What this task involves - The line containing "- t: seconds" marks the end: restate word for word every line from the first line of the entries below through that one.

=-=-=-=-=

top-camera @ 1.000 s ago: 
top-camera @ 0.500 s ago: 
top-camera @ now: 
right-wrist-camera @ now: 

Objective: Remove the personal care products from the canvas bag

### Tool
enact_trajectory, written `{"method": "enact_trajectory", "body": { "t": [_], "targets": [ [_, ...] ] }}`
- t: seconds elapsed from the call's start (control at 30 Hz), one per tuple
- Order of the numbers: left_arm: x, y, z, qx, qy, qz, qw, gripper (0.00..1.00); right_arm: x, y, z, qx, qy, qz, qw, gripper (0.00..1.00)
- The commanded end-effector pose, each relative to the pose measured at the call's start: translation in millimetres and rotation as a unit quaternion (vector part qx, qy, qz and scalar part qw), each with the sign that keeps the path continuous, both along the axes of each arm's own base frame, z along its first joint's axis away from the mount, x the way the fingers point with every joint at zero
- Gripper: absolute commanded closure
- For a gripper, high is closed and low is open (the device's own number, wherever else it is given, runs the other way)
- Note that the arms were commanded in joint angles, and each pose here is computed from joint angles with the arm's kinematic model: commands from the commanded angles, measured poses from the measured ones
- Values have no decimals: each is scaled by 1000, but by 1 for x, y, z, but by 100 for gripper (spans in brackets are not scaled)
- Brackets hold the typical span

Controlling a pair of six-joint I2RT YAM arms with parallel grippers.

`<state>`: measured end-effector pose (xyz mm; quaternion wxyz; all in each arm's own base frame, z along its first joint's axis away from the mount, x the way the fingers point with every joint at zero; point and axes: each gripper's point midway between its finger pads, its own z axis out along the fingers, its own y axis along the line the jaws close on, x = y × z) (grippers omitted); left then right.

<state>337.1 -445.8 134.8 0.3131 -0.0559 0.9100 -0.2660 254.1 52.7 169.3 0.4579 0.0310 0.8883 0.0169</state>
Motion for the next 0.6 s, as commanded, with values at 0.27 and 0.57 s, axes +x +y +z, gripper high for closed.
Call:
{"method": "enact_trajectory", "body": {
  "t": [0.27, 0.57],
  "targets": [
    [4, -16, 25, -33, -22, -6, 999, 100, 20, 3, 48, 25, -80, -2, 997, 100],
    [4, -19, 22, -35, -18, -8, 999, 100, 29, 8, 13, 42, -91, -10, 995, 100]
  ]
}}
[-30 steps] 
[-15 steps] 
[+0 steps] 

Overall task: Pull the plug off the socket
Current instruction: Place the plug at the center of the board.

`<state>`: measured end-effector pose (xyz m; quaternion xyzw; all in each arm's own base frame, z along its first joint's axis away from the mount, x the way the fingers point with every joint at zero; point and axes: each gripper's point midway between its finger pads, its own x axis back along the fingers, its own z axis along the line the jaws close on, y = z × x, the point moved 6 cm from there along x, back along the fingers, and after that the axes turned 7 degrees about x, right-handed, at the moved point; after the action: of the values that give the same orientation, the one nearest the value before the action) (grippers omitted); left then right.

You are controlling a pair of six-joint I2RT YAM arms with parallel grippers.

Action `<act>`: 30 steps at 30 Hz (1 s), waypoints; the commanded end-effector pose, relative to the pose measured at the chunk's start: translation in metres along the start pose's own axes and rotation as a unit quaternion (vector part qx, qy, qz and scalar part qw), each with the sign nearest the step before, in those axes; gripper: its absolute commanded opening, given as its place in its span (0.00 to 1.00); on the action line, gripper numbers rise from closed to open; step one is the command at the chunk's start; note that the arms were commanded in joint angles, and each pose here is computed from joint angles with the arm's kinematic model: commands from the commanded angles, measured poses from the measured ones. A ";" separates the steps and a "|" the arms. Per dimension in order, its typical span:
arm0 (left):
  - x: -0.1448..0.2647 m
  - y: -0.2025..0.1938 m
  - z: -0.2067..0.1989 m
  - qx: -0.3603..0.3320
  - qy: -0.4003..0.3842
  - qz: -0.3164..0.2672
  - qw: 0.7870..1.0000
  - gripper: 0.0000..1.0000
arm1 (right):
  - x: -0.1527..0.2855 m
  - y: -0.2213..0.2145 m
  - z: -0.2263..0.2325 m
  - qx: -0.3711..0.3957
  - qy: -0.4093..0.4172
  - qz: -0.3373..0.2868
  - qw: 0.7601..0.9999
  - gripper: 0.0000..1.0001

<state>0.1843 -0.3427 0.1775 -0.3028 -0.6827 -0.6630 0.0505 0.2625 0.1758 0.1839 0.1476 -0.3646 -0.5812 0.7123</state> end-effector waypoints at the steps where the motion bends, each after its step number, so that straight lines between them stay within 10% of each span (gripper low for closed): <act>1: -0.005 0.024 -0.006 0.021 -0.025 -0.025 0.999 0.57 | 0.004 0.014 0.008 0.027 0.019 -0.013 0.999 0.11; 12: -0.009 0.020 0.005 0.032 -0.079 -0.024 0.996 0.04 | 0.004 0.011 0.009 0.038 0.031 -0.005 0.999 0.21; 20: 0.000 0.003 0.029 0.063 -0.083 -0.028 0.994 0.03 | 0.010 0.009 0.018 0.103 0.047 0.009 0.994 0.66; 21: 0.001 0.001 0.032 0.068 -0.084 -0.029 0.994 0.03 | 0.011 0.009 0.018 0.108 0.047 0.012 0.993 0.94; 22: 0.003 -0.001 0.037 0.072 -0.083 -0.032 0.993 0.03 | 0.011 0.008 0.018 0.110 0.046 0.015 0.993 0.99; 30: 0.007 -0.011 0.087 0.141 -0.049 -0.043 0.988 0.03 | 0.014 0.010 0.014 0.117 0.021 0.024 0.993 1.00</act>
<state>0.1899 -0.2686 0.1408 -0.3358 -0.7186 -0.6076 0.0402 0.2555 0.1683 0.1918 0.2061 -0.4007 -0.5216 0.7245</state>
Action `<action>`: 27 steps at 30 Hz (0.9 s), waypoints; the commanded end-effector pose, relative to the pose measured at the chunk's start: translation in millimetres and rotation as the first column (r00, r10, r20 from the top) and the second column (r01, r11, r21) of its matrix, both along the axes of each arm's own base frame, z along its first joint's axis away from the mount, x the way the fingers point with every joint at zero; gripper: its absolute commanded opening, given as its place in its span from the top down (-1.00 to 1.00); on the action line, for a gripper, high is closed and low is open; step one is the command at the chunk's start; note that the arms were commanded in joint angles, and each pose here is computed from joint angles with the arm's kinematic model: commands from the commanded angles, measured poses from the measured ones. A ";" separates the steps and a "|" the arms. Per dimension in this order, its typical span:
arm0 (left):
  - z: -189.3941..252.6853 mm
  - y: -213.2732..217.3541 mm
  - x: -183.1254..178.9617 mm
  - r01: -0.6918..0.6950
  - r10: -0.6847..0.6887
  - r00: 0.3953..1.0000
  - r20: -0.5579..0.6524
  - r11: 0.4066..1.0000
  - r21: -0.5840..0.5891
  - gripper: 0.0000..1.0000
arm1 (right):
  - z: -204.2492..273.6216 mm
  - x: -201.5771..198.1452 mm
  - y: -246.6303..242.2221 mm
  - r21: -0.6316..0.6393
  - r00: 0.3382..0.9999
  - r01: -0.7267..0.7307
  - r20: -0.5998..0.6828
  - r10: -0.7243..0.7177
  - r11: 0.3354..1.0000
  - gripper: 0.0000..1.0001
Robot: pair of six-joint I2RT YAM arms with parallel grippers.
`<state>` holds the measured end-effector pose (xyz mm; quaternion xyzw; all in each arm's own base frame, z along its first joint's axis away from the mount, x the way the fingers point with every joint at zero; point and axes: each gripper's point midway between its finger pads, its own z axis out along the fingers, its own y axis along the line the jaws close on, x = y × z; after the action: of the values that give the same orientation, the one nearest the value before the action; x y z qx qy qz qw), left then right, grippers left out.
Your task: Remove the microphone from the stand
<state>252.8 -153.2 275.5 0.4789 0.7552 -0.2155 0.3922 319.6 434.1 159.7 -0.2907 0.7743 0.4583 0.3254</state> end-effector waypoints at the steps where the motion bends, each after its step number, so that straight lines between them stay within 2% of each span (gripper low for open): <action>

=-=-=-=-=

Written solution -
top-camera @ 1.000 s ago: 
top-camera @ 0.500 s ago: 
top-camera @ now: 
right-wrist-camera @ now: 

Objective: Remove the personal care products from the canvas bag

### Tool
enact_trajectory, written `{"method": "enact_trajectory", "body": { "t": [_], "targets": [ [_, ...] ] }}`
- t: seconds elapsed from the call's start (control at 30 Hz), one per tuple

This answer leaves nothing further to address.